Yes, you can. I'll do it. But let me tell you what you're actually asking for before you commit. Tension settings look like the stone is floating. No...
Yes, you can. I'll do it. But let me tell you what you're actually asking for before you commit.
Tension settings look like the stone is floating. No prongs, no bezel, just metal compressed around the girdle, holding the diamond by pressure alone. It's an impressive piece of engineering. It's also a trade-off that most clients don't fully understand until after the ring is done.
What a tension setting actually requires
The shank is cast or machined slightly smaller than the final size, then compressed in a vise, then the stone is set into the gap. When you release the vise, the metal closes around the girdle. That's the theory. In practice, it means the ring has to be cast in a specific alloy - usually platinum or a harder palladium-white 18k - and the stone has to have a girdle that's thick enough to take the pressure without chipping. I've turned down stones for tension settings because the girdle was too thin or had a feathered inclusion near the edge. You can't gamble on that.

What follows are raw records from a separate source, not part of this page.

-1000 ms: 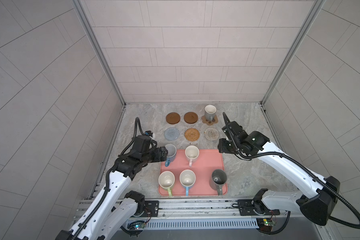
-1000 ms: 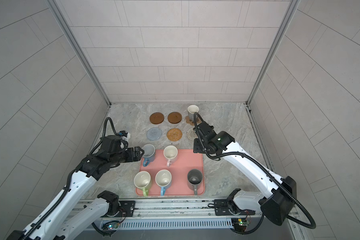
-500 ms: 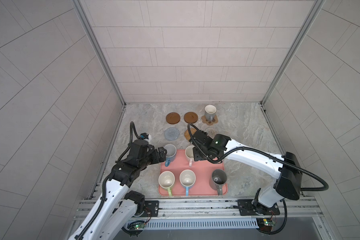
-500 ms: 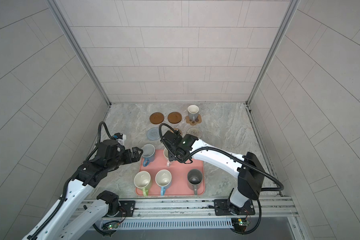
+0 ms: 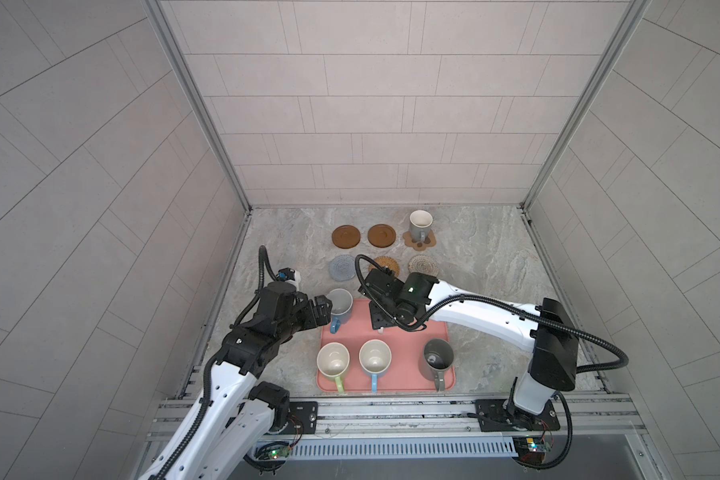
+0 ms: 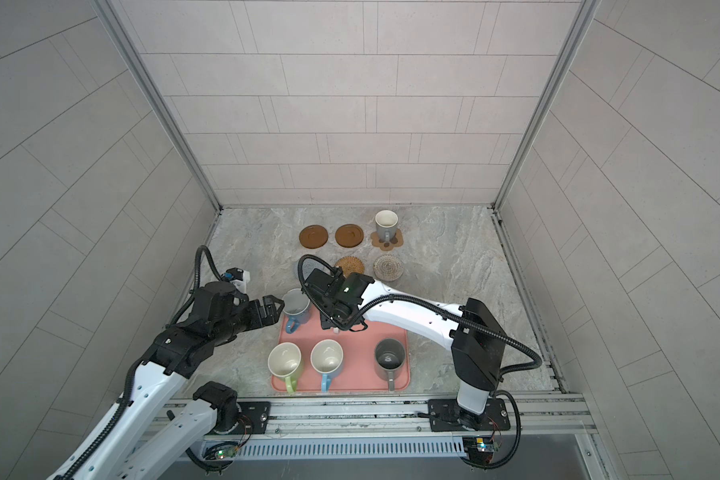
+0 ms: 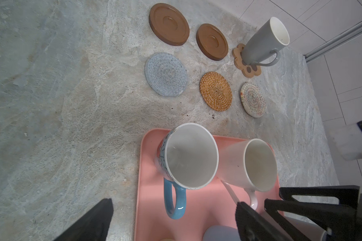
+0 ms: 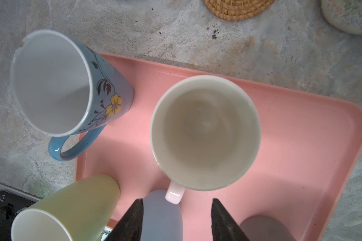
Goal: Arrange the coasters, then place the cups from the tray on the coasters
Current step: 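Lower right gripper onto the white mug at the tray's far edge and grasp it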
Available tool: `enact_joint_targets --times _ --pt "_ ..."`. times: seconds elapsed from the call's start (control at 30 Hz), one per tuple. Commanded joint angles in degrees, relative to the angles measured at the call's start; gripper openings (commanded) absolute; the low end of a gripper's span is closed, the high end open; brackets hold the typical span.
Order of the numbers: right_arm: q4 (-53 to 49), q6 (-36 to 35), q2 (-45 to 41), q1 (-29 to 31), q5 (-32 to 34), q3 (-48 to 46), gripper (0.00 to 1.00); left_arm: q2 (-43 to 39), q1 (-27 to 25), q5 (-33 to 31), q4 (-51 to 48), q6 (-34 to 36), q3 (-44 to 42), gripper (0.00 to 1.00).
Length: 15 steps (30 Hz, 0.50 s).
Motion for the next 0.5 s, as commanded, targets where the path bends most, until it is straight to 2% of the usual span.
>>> enact_joint_targets --times 0.0,0.47 --pt "-2.08 1.77 1.2 0.45 0.29 0.88 0.55 -0.18 -0.25 -0.63 -0.56 0.43 0.26 0.99" --pt "-1.94 4.16 3.12 1.42 1.32 -1.08 0.52 -0.78 -0.25 -0.25 0.12 0.11 -1.03 0.99"
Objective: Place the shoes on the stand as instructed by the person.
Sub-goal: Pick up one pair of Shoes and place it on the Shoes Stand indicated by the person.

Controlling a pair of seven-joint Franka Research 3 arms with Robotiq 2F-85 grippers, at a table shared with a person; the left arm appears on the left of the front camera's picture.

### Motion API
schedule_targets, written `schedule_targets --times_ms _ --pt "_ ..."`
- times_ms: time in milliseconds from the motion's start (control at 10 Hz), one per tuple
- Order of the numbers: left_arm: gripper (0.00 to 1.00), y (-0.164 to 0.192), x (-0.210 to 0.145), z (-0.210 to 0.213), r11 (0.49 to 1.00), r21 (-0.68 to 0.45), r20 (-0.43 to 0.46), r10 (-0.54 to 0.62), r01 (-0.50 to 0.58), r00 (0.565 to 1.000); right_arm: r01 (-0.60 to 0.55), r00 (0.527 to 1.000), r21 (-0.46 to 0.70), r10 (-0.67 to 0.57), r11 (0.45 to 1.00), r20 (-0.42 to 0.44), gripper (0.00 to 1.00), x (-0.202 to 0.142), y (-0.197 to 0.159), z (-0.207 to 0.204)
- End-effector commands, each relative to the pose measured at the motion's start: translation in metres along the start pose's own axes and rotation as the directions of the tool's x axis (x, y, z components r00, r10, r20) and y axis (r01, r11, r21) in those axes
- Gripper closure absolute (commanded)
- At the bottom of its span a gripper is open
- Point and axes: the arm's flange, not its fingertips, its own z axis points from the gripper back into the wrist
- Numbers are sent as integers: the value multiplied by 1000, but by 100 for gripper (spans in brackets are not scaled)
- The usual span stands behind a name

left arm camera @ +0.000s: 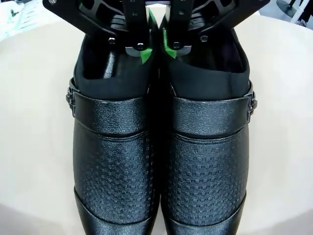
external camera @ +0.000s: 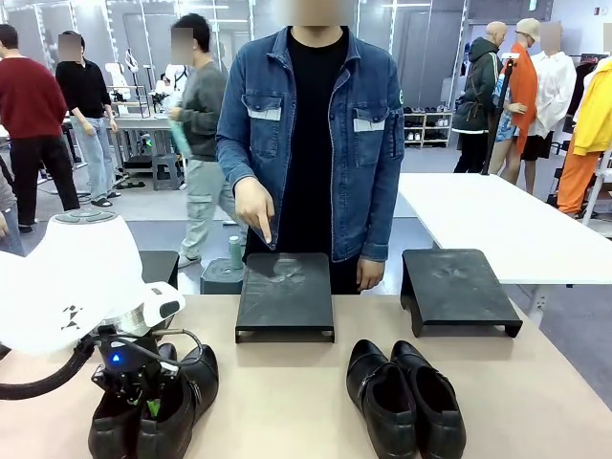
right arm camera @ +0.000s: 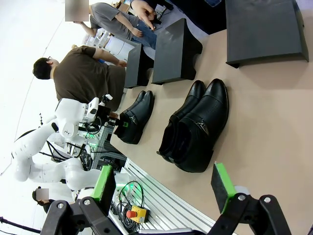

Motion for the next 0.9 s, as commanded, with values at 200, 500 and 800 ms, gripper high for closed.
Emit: schedule_targets --times_ms 200,500,800 --pt "100 -3 -2 33 1000 13 90 12 -13 996 -13 1000 15 12 1000 12 0 0 0 0" --pt "100 -13 -1 100 999 -28 155 24 -20 988 -13 1000 15 12 1000 12 0 0 0 0" --pt "100 -55 17 135 998 -68 228 29 -13 973 -13 1000 15 12 1000 12 0 0 0 0"
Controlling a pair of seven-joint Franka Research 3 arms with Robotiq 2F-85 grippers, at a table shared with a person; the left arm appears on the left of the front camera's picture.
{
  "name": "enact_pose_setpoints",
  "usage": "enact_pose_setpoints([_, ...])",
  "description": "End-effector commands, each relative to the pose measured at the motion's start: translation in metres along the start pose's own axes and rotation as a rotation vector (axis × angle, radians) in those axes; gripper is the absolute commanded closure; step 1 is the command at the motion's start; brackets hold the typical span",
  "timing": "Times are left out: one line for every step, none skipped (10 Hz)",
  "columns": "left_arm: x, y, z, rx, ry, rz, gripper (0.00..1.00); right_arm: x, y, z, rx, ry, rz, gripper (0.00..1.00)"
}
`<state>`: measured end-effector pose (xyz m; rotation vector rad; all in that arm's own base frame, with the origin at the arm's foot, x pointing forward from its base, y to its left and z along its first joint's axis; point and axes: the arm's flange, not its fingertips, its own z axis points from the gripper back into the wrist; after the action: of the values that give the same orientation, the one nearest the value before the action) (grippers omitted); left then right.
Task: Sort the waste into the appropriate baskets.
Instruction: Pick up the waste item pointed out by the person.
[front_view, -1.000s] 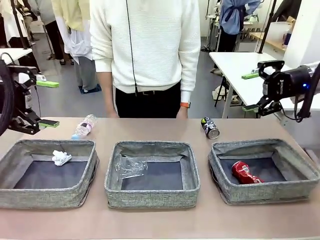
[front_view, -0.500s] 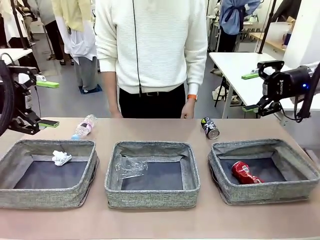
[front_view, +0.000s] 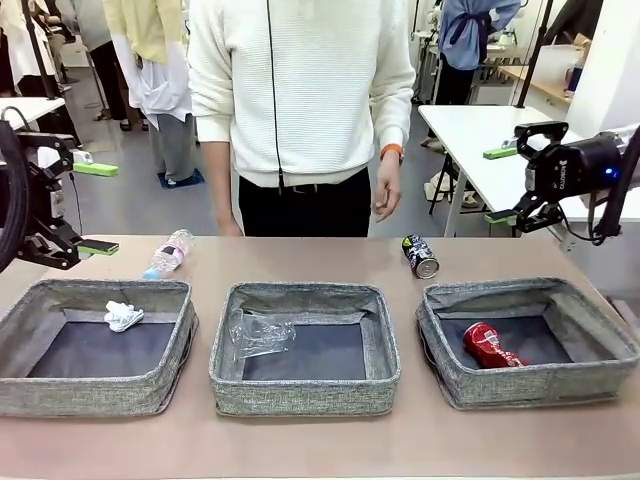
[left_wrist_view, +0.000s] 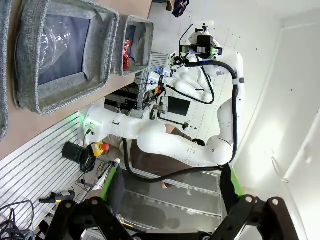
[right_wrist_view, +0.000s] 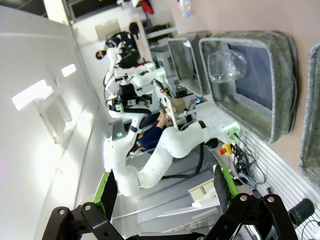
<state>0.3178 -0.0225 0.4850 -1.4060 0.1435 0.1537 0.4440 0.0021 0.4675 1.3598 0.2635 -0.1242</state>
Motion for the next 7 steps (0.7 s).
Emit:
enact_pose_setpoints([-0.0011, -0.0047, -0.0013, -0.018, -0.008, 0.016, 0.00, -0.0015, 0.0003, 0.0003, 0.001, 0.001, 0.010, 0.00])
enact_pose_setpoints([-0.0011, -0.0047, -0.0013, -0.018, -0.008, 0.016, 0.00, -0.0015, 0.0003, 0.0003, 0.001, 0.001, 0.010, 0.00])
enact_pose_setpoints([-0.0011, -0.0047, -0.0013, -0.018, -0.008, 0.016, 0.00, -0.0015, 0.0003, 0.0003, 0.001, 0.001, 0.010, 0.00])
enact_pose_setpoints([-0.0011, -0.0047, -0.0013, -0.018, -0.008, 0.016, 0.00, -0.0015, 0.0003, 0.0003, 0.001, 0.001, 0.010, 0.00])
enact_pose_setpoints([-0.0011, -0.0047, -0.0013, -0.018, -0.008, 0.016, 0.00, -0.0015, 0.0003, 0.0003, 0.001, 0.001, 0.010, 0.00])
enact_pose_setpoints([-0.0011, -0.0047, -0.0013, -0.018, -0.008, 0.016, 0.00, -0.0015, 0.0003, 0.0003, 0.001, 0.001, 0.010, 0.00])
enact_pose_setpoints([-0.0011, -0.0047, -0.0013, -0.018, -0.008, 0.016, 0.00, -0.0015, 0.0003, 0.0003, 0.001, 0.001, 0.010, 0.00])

The second issue is resizing. A tension-set ring cannot be sized in the usual way. You're not cutting the shank and soldering - you'd destroy the compression. Some shops can resize by recasting the entire shank, but that's essentially building a new ring around the same stone. I quote resizing limitations honestly: if your finger changes size by more than half a step, you're looking at a full remake, not a simple adjustment.
Where tension settings work well
I've built maybe a dozen tension-set rings over the last fifteen years. They work best with round brilliant or cushion-cut diamonds between 0.5 and 1.2 carats, in a heavy shank - at least 2.5mm wide, usually 3mm - in platinum or a high-cobalt white gold. The ring needs mass to hold the tension. Spindly bands don't work.
Last spring a client named Priya brought in a 0.94 carat round, GIA, triple-excellent, with a thick girdle. Her grandmother had worn a bezel-set ring and she wanted something that looked like nothing was holding the stone at all. We built it in 950Pt/Ru, 3mm shank, knife-edge profile. It came out clean. She's worn it for a year without issue. But I also tell every client: don't wear it to the gym, don't wear it while moving furniture, and bring it in every six months to check the tension with the torque gauge.
The honest alternative
If what you want is the look of a floating stone without the risk, a partial bezel or hidden halo achieves 90% of the same visual effect with none of the sizing limitations. A partial bezel wraps the stone on two sides - the metal looks like it's barely holding the diamond, but it's a secure seat. You can resize it. You can re-tip it. You can hand it down. A tension setting, by contrast, is a commitment to that ring in that size for as long as the stone stays in it.
So yes, I'll build you a tension-set ring. I'll quote you the real timeline - eight to twelve weeks, not six - and I'll show you the wax model and the stone in the vise before I commit. But I'll also show you the partial-bezel alternative first. Most clients choose the partial bezel. The ones who don't know exactly what they're trading.